Despite the promising results, several barriers must be addressed before routine clinical implementation of mNGS. Cost remains a significant limitation, with mNGS testing typically costing 5–10 times more than traditional methods. The requirement for specialized bioinformatics expertise and infrastructure may limit accessibility in resource-constrained settings. Turnaround time, while faster than culture, still requires 24–48 h, which may not meet the needs for urgent clinical decisions. Additionally, the interpretation of results requires clinical expertise to distinguish pathogenic organisms from colonizers or contaminants, necessitating specialized training for clinicians.

Future research should focus on developing standardized interpretation guidelines, cost-effectiveness analyses, and identification of optimal patient populations for mNGS testing. Integration with rapid point-of-care diagnostics and development of simplified reporting systems could enhance clinical utility. Furthermore, studies incorporating both DNA and RNA sequencing, larger sample sizes stratified by antibiotic exposure, and long-term patient outcome data would strengthen the evidence base for mNGS implementation.

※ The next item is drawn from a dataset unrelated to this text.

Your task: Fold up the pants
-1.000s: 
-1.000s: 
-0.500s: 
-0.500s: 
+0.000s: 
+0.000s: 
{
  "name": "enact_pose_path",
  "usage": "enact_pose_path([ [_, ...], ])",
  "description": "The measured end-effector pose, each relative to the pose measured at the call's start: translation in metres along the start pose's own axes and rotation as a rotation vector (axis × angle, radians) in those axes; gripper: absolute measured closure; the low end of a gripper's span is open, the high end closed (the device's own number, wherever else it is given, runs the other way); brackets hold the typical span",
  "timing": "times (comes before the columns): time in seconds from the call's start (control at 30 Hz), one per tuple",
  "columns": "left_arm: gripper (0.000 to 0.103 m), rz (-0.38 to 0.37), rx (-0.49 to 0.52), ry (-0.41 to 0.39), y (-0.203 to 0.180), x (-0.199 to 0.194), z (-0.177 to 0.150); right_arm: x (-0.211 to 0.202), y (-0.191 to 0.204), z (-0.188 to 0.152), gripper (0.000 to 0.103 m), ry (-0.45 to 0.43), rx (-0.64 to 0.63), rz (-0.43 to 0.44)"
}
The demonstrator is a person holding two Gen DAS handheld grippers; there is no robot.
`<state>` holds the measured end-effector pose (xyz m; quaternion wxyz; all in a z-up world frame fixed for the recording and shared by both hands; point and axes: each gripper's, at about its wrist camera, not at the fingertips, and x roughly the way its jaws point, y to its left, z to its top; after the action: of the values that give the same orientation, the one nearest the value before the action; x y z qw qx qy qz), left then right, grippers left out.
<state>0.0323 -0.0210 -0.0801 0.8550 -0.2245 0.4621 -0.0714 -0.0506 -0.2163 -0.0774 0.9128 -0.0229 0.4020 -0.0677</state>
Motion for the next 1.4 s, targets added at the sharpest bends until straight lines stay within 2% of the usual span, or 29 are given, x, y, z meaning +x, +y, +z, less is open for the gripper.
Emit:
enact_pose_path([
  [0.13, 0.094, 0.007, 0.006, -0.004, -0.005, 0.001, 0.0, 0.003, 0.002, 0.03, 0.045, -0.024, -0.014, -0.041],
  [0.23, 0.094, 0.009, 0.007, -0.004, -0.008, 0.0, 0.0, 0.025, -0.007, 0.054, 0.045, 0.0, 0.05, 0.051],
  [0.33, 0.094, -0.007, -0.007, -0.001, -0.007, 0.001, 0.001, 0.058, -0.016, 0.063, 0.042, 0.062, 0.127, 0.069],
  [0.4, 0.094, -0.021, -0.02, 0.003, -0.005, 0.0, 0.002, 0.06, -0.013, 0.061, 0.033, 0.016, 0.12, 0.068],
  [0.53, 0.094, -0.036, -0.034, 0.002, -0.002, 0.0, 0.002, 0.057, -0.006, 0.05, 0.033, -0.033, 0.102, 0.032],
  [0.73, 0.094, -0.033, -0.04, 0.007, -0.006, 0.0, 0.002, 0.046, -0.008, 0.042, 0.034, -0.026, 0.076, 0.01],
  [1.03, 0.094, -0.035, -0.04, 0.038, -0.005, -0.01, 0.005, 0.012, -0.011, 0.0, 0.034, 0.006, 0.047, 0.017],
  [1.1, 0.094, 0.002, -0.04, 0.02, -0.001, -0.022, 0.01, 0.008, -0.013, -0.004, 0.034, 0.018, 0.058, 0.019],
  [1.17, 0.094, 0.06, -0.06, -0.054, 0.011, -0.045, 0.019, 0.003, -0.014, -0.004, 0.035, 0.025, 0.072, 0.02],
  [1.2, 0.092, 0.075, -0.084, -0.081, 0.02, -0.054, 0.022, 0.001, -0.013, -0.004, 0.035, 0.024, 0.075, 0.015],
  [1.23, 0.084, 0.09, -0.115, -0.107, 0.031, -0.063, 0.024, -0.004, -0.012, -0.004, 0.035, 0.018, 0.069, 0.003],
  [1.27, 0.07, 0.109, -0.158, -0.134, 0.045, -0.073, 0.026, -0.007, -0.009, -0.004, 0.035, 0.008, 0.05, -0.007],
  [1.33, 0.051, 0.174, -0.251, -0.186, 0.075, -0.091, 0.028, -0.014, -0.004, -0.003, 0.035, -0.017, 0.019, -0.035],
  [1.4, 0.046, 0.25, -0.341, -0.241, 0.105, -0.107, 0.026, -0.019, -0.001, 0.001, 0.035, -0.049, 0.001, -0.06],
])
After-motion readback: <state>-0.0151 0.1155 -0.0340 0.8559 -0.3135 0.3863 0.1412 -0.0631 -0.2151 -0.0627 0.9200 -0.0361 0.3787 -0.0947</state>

Moving forward, several strategies can be implemented in clinical practice to enhance LRTI diagnosis and address the limitations identified in this study. Firstly, supplementing DNA sequencing with RNA sequencing will broaden the scope of pathogen detection, particularly for RNA viruses. Secondly, expanding sample sizes, especially for blood, tissue, and pleural fluid specimens, will increase the statistical power and sensitivity of pathogen identification. Crucially, establishing standardized criteria for interpreting mNGS results is essential for differentiating between true infections and the presence of contaminants or colonizing organisms. Finally, validating positive mNGS findings with confirmatory testing methods, such as cultures, immunological assays, or PCR, will improve the accuracy and reliability of LRTI diagnoses.

Conclusions

In summary,our results indicate that mNGS offers significant advantages over traditional methods, demonstrating a more than twofold higher positivity rate (86.7% vs. 41.8%). Notably, mNGS exhibited superior sensitivity in detecting anaerobes, Aspergillus, Mycobacterium tuberculosis, and NTM. Furthermore, mNGS facilitated the detection of multiple pathogens within a single sample more readily. While mNGS displayed a higher overall positivity rate compared to traditional methods, its diagnostic performance was not significantly affected by sample type. Additionally, we observed distinct pathogen spectra in patients with varying immune statuses. Moreover, mNGS findings can inform and optimize antibiotic usage. Overall, mNGS has demonstrated significant value in pathogen detection and offers valuable implications for clinical practice. Future research should focus on identifying the optimal patient populations and sample types for mNGS, refining methods for distinguishing pathogenic from contaminating bacteria based on mNGS reports, and expanding the application of mNGS in drug resistance profiling and RNA virus detection.